The languages of Timor-Leste include both Austronesian and Papuan languages. (See Timor–Flores languages and Timor–Alor–Pantar languages.) The lingua franca and national language of Timor-Leste is Tetun, an Austronesian language influenced by Portuguese, with which it has equal status as an official language. The language of the Oecusse exclave is Uab Meto (Dawan). Fataluku is a Papuan language widely used in the eastern part of the country (often more so than Tetun). A dialect of Malay-based creole called Dili Malay is spoken by a number of residents in the capital Dili, which has borrowed words mostly from Portuguese and Tetun.

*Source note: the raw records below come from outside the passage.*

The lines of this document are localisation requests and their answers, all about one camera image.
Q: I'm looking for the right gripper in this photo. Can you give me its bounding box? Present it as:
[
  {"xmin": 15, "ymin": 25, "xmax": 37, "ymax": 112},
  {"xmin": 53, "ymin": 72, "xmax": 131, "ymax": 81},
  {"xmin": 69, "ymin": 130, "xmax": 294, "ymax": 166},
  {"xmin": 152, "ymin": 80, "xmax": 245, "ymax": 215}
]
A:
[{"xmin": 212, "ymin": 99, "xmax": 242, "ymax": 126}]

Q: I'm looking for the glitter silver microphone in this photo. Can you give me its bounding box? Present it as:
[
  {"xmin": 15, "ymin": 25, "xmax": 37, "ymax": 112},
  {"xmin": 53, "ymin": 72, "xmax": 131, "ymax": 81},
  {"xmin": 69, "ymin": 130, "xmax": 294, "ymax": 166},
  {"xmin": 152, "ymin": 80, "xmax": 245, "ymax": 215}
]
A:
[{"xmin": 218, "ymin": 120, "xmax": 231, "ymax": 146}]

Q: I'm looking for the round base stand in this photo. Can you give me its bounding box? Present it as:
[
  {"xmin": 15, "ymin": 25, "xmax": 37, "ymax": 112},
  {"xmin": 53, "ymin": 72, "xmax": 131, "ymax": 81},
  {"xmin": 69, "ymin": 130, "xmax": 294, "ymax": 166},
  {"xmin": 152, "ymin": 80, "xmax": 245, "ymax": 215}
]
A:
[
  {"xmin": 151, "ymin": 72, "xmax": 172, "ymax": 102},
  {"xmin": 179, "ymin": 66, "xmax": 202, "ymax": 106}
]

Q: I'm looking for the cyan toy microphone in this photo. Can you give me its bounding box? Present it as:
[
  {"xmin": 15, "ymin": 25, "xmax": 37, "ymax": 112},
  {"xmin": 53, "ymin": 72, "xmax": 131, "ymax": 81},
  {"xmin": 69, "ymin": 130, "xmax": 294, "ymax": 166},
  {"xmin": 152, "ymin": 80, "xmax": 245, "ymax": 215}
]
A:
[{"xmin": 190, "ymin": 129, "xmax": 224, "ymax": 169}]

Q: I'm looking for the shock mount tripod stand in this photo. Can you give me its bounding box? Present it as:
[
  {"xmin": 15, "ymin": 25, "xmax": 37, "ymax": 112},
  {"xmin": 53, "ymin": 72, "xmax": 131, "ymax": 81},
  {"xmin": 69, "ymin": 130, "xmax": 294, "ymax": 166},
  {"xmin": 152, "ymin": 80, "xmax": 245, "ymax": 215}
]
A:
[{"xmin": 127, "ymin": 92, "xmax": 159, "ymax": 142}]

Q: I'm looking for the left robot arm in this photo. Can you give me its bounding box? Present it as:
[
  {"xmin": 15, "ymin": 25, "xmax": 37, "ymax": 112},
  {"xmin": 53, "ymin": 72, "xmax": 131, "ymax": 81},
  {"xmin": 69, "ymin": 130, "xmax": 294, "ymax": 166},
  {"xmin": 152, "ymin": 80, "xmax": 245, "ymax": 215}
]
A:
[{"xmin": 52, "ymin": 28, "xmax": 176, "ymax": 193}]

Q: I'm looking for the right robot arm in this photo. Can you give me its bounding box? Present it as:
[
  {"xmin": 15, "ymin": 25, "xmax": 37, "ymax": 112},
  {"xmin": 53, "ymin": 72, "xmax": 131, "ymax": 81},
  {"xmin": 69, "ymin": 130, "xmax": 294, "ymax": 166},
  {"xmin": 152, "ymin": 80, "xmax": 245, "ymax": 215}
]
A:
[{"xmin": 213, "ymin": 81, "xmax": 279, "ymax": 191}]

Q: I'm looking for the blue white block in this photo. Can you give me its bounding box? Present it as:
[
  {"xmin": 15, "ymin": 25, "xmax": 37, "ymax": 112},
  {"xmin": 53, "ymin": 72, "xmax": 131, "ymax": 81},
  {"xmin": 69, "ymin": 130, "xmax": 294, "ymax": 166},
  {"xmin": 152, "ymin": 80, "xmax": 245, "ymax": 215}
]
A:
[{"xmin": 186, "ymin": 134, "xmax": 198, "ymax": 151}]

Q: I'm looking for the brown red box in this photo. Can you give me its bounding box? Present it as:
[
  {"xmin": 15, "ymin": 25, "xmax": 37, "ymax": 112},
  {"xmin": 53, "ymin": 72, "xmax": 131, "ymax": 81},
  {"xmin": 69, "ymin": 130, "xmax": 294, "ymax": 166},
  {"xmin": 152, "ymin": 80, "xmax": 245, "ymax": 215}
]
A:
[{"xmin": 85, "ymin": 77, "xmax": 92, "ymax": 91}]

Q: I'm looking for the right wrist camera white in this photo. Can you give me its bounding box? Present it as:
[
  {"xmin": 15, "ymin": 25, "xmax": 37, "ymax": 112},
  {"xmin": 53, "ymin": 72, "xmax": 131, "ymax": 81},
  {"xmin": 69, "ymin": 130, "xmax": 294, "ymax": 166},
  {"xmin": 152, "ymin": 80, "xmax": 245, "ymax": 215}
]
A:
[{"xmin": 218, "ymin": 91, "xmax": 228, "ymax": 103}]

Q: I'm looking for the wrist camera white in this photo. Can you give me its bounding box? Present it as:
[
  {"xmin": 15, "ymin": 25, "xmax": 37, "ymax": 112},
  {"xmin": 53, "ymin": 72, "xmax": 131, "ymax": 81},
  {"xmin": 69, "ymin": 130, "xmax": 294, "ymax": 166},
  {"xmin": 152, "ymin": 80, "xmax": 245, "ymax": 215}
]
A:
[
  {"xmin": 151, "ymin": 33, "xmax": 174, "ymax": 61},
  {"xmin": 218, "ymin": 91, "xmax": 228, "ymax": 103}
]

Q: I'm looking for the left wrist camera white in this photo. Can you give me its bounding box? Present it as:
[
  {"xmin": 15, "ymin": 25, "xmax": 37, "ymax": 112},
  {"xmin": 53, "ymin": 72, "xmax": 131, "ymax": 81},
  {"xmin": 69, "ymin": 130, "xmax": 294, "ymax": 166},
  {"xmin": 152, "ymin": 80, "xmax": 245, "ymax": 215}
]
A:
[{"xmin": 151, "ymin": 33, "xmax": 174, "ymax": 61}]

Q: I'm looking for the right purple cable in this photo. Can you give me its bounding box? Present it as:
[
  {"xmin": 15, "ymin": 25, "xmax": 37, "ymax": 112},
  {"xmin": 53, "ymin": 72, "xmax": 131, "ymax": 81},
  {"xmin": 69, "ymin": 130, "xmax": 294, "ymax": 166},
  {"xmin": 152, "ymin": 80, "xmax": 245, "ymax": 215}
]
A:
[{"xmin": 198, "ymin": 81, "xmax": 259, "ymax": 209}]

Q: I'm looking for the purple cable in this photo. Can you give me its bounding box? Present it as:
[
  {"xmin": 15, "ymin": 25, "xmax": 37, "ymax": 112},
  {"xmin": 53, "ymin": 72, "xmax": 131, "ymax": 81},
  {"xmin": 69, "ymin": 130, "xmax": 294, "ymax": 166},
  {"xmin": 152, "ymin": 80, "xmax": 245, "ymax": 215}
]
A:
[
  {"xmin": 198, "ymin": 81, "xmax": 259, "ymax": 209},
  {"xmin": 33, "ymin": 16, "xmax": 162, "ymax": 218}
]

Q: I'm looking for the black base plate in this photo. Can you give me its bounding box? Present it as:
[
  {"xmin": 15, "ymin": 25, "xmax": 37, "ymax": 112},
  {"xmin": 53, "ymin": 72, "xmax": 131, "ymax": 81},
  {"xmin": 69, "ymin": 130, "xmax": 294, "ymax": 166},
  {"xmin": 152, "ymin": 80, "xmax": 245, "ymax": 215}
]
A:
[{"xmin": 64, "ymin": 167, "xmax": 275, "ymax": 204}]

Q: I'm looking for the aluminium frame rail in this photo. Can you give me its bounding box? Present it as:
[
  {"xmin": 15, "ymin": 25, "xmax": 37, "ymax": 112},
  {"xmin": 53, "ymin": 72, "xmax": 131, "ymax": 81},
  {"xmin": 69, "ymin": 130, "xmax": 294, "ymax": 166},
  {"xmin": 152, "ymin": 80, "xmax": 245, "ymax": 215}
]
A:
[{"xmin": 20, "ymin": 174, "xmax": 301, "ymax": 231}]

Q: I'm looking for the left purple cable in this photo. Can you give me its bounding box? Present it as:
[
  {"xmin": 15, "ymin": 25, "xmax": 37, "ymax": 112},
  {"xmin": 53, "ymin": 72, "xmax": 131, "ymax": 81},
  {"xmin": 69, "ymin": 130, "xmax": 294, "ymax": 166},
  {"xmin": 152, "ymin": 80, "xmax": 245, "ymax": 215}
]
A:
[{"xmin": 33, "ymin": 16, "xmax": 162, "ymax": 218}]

Both Portuguese and Tetun have official recognition under the Constitution of Timor-Leste, as do other indigenous languages, including: Bekais, Bunak, Galoli, Habun, Idalaka, Kawaimina, Kemak, Lovaia, Makalero, Makasae, Mambai, Tokodede and Wetarese.

The rise of lingua francas in the linguistically diverse Timor-Leste and the domination of several clans over others have led to the extinction of many smaller languages. However, some of them are still in use as ritual languages or cants. Research done in the mid-2000s by the Dutch linguist Aone van Engelenhoven, for example, revealed that the Makuva language, formerly spoken by the Makuva tribe but believed to have been extinct since the 1950s, was still used occasionally.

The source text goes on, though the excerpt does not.